Elliott Fukui has been an organizer, facilitator and trainer for almost 20 years. His work explores ways to create spaces, communities and movements that are rooted in mutual aid and community accountability practices that are led by our most impacted folks. He has worked with organizations such as the Transgender Law Center, The Audre Lorde Project and The Icarus Project, and has organized on both local and national levels. He recently launched www.madqueer.org as a space for folks to access resources and trainings about building mutual aid networks around emotional crisis from a multiply marginalized framework.
sethu laxmi nair is a mediator, facilitator, coach, and trainer in the fields of alternative dispute resolution and restorative practices. Through her work, sethu improves interpersonal and social dynamics by enhancing leadership capacity and conflict competence among leaders and groups. Through her private practice, sethu offers a unique blend of Mediation, Conflict and Leadership Coaching and Training and Restorative conflict management. sethu offers a 3-day restorative practices training called “Responding Restoratively” through the Center for Justice at Columbia University and facilitates restorative circles to heal the impact of child sexual abuse in the family system at Hidden Water.

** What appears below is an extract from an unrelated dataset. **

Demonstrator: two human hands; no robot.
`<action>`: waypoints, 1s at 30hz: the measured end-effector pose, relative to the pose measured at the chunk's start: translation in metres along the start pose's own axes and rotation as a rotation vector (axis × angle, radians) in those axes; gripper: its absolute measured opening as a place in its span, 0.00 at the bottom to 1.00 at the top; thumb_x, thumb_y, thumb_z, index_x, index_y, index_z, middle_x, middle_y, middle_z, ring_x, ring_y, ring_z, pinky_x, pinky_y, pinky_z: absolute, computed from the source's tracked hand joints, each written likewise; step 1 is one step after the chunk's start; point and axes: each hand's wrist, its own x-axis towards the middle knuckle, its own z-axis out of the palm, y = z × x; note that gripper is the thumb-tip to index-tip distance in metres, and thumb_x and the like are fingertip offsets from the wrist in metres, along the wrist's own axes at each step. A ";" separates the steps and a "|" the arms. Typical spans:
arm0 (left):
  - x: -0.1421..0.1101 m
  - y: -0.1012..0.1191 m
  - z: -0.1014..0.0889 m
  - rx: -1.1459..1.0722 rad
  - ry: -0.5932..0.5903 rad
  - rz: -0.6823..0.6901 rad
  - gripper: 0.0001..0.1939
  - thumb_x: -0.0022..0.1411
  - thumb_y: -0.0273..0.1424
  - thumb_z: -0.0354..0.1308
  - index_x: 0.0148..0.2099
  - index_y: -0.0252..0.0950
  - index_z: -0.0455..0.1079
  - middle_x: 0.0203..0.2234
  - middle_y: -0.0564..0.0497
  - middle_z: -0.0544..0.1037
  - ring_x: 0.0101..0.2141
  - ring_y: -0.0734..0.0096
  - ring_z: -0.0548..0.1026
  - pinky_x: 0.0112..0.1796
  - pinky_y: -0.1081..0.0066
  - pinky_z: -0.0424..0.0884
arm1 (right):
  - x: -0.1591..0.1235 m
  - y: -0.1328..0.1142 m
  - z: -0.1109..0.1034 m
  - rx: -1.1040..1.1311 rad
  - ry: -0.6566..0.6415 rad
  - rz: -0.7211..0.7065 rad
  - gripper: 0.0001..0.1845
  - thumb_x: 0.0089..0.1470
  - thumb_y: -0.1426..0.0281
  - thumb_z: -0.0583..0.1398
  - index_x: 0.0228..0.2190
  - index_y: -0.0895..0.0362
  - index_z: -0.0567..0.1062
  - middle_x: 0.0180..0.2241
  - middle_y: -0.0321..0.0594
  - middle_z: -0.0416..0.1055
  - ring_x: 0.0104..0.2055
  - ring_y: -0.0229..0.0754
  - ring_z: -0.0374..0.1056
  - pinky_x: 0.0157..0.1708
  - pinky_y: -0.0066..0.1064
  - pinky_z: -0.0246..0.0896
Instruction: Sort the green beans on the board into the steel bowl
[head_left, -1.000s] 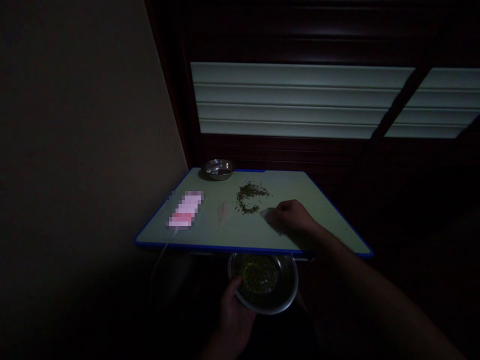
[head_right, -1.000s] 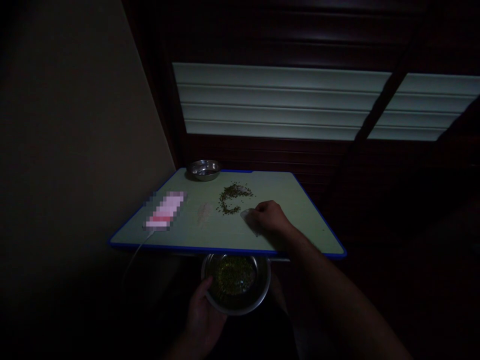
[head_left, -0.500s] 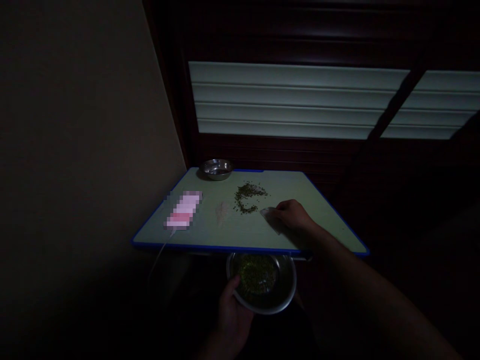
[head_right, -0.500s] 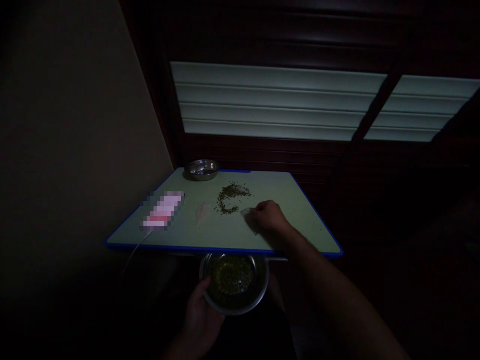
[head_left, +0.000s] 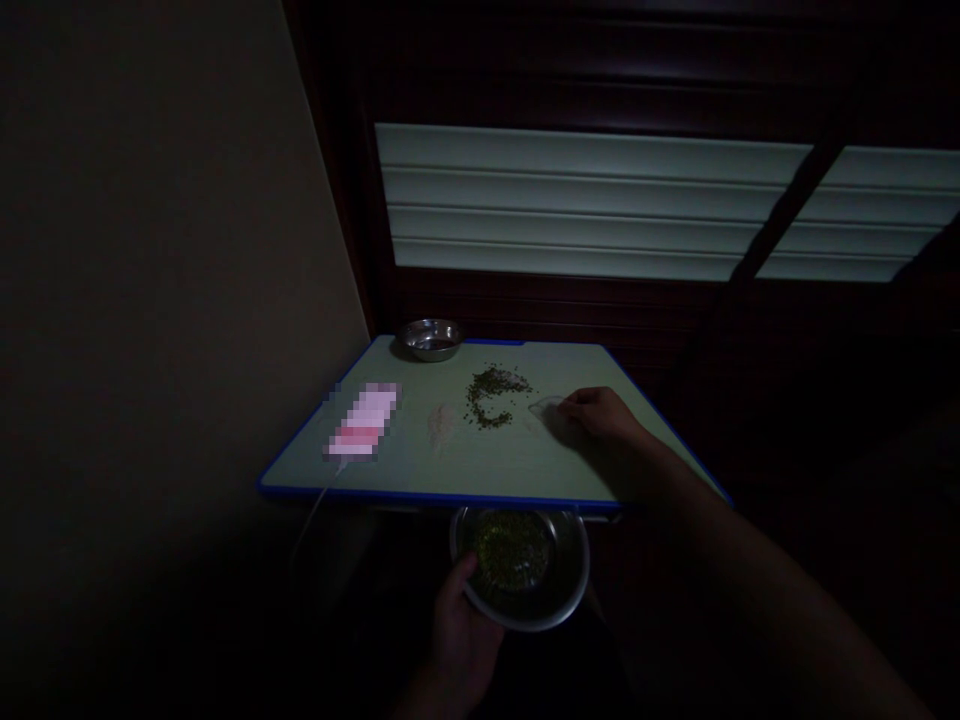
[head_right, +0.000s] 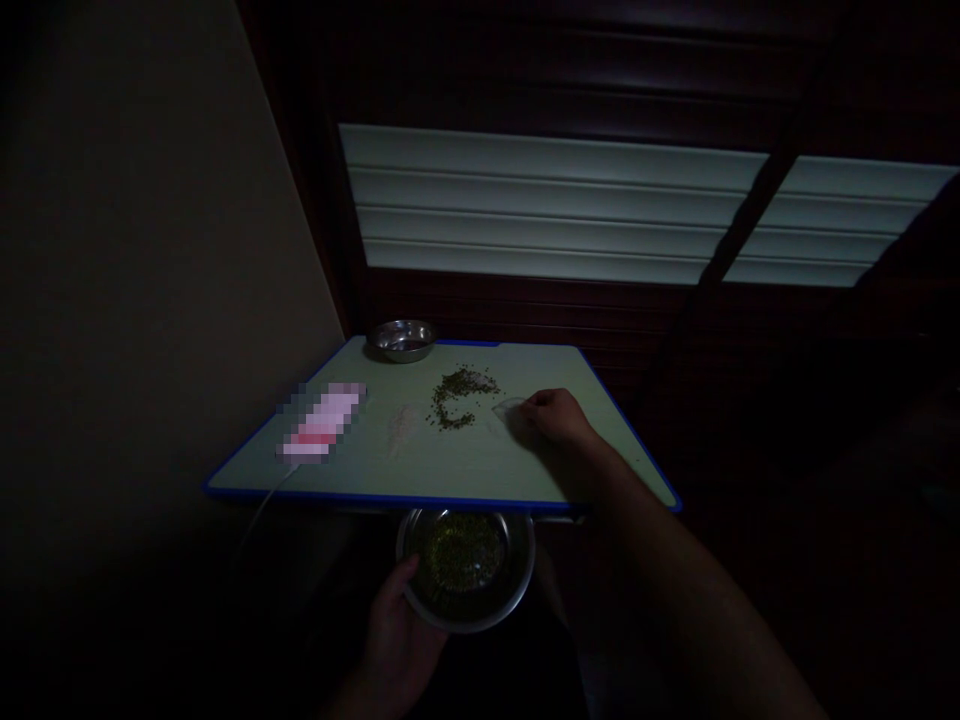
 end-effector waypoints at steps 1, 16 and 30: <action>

Hyunhee Shin is a class straddling queer Korean survivor of sexual abuse and family violence. She has served as an infrastructure nerd in anti-violence social justice organizations for the last 7 years and is obsessed with how we care for ourselves and each other as survivors. Currently she is the Director of Operations and Development at Common Justice. She’s also a facilitator at API&, a queer API community building group, and facilitates QTPOC Meditation at Third Root. Her martial arts, archery, and meditation practices are core to her healing and she strives to continue learning and deepening her practice in community.
Amita Y. Swadhin is an educator, storyteller, healer and strategist dedicated to fighting interpersonal and institutional violence against young people. Their commitments and approach to this work stem from their experiences as a non-binary, femme, queer person of color, daughter of immigrants from India, years of abuse by their parents, including eight years of rape by their father, and state intervention at the age of thirteen. In January 2017, Amita testified in front of the Senate Judiciary Committee as a witness for the Democratic Party on behalf of survivors of sexual violence and LGBTQI+ Americans, taking a stand against Senator Jeff Sessions’ nomination as the US Attorney General. Amita is also a published author. Their writing has been featured on The Feminist Wire and The Huffington Post, and in the anthologies Dear Sister: Letters from Survivors of Sexual Violence (AK Press, 2014), Queering Sexual Violence (Magnus Books, 2016), Pleasure Activism: The Politics of Feeling Good (AK Press, 2019), and Beyond Survival: Strategies and Stories from the Transformative Justice Movement (AK Press, 2020).